What is needed: Your answer must consist of exactly the lines below, starting with the line with "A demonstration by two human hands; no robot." and going on through the line with "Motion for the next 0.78", and nothing else.

Data to use:
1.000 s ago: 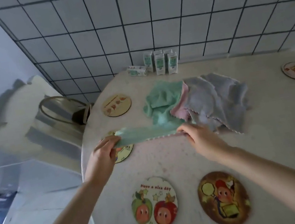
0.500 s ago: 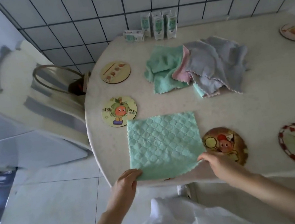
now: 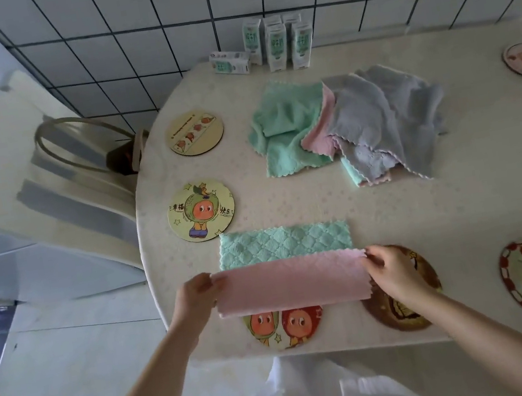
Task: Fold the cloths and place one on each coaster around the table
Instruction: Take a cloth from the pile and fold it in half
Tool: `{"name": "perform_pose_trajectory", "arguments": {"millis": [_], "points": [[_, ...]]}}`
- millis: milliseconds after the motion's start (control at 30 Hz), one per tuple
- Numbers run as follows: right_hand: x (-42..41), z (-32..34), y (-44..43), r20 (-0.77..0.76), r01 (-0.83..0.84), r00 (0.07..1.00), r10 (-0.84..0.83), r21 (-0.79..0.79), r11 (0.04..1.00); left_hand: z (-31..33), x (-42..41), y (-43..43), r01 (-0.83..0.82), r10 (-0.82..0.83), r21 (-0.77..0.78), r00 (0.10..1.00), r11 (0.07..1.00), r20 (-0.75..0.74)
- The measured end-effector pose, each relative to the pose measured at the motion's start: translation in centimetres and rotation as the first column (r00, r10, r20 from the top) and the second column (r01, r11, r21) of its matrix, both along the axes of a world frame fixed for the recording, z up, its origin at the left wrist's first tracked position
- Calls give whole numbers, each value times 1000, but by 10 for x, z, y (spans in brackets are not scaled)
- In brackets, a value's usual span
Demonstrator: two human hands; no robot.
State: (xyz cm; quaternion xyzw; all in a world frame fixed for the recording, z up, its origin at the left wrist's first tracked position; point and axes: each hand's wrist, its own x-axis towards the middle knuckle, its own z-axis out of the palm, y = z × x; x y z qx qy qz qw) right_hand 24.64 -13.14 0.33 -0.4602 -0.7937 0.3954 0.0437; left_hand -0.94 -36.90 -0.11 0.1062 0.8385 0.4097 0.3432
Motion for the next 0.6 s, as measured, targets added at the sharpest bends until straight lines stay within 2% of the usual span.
{"name": "perform_pose_trajectory", "arguments": {"millis": [200, 433, 600], "points": [[-29, -25, 28, 46, 115, 993, -111, -92, 989, -15, -17, 41, -100, 101, -24, 993, 995, 60], [-39, -34, 49, 44, 180, 984, -175, -161, 970, -24, -34, 66, -103, 102, -57, 995, 993, -13], [-43, -43, 56, 98, 222, 973, -207, -179, 959, -30, -40, 74, -101, 94, -94, 993, 990, -75]]}}
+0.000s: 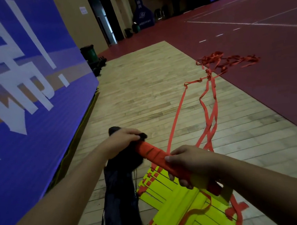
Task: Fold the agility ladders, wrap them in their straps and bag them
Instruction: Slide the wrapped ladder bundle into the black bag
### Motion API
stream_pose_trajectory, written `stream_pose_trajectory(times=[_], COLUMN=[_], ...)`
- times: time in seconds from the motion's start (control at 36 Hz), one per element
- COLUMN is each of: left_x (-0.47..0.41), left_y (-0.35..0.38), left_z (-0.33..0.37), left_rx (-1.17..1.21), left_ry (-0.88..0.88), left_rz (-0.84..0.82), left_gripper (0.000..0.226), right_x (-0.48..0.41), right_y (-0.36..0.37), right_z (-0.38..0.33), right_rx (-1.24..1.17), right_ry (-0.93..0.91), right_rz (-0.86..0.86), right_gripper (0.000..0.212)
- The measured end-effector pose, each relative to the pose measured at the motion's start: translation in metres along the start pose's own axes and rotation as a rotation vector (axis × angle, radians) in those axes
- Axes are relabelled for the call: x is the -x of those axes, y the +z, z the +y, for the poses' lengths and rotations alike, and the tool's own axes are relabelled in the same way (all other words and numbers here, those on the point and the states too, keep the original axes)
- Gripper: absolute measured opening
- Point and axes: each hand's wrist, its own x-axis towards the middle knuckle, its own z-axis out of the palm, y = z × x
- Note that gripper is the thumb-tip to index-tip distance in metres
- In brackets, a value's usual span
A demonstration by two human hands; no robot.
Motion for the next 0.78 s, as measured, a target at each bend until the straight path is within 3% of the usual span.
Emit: stream_pose_trajectory(times=[0.08,0.25,0.31,0.39,0.47,0.53,0.64,0.78], left_x=[0.014,0.034,0.038,0.040,0.037,0.034,0.036,0.036], left_y=[0.036,0.054,0.055,0.058,0.051,0.039,0.022,0.017], left_z=[0.003,0.013,0.017,0.020,0.025,0.026,0.029,0.027], left_rx=[0.295,0.514,0.524,0.464,0.576,0.479,0.026,0.055], left_ry=[-0.046,-0.054,-0.039,-0.032,-0.025,0.068,0.279,0.302], left_rz=[-0.042,-0.425,-0.441,-0.276,-0.051,0.136,0.464,0.550], left_gripper=[0.024,0.027,0.024,0.022,0.019,0.017,0.017,0.017], right_x=[-0.008,-0.016,-0.016,-0.013,-0.008,-0.005,0.012,0.018], right_y=[0.001,-0.008,-0.014,-0.017,-0.021,-0.024,-0.030,-0.040], right_z=[0.003,0.005,0.007,0.002,-0.013,-0.022,-0.041,-0.037], right_rx=[-0.125,-0.247,-0.252,-0.381,-0.496,-0.375,-0.033,0.354], right_ry=[0.039,0.087,0.111,0.151,0.113,0.058,-0.224,-0.406], right_rz=[0.094,0.358,0.378,0.317,0.163,0.193,0.407,0.569], right_gripper=[0.027,0.027,0.027,0.022,0.030,0.035,0.021,0.012])
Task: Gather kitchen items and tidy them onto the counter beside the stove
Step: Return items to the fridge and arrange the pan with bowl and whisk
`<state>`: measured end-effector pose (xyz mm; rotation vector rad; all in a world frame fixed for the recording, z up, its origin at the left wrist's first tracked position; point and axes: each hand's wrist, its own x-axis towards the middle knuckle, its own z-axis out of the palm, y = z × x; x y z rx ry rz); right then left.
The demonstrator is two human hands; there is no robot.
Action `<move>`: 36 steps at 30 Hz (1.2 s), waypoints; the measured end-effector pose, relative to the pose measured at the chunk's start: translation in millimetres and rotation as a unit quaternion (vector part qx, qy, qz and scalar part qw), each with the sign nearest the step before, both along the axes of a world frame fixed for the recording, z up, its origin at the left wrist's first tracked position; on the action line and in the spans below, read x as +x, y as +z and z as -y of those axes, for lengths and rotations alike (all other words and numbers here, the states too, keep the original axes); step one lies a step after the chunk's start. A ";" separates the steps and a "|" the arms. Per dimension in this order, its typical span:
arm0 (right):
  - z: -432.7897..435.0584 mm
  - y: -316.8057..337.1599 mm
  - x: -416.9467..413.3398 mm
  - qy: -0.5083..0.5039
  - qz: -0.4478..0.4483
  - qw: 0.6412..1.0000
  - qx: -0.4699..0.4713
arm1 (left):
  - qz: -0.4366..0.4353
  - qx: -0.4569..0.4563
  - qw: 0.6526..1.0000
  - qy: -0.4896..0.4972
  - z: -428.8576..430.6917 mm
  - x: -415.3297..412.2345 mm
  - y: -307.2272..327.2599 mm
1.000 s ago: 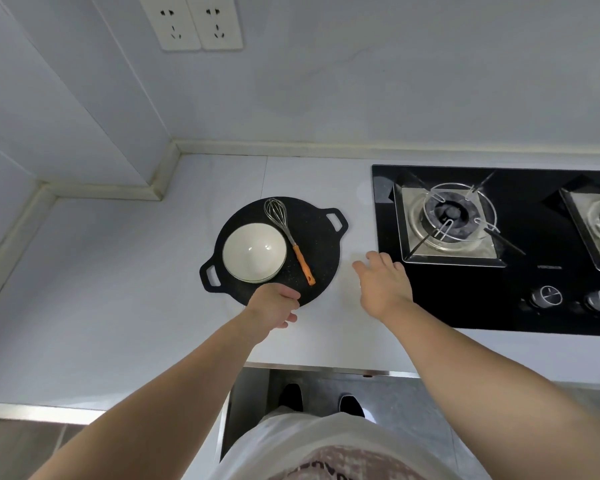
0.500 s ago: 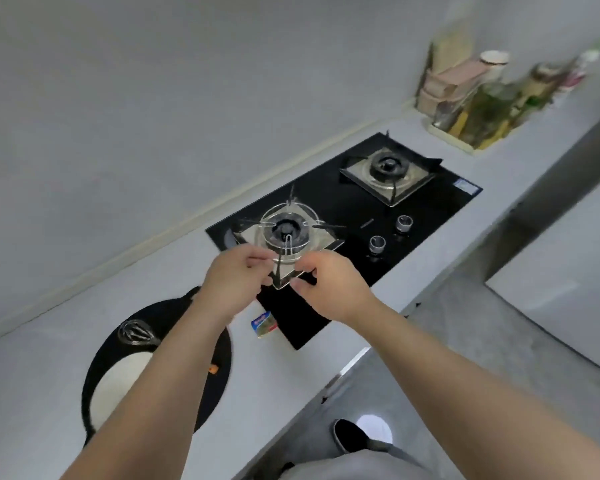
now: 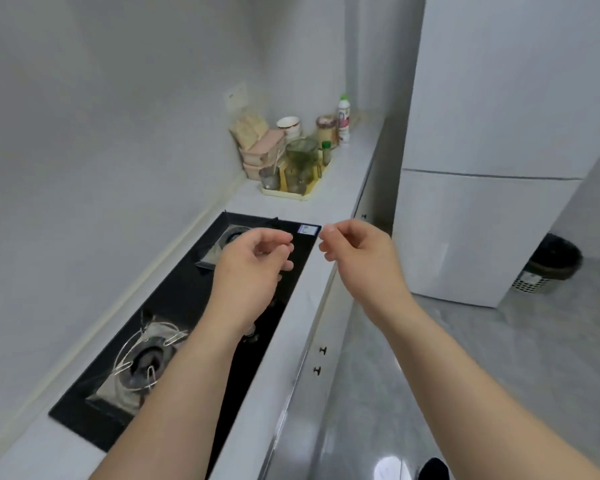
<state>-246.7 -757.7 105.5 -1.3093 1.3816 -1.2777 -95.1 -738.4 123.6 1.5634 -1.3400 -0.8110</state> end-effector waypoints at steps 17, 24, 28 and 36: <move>208.6 16.1 -245.5 -0.090 0.062 0.994 0.003 | -0.094 0.021 0.995 -0.027 220.7 -228.3 12.1; 271.0 8.8 -284.5 -0.121 0.059 0.991 0.026 | -0.114 0.015 0.992 -0.053 306.2 -268.2 8.2; 314.1 4.0 -296.2 -0.140 0.026 0.989 0.026 | -0.136 0.010 0.988 -0.078 370.9 -284.7 3.7; 441.8 3.5 -311.2 -0.200 -0.048 0.978 0.031 | -0.125 0.026 0.972 -0.199 537.2 -319.8 -1.7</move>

Answer to this exercise:
A demonstration by two human hands; no robot.
Motion for the next 0.78 s, as measured, a target at each bend until the straight path is within 3% of the usual span.

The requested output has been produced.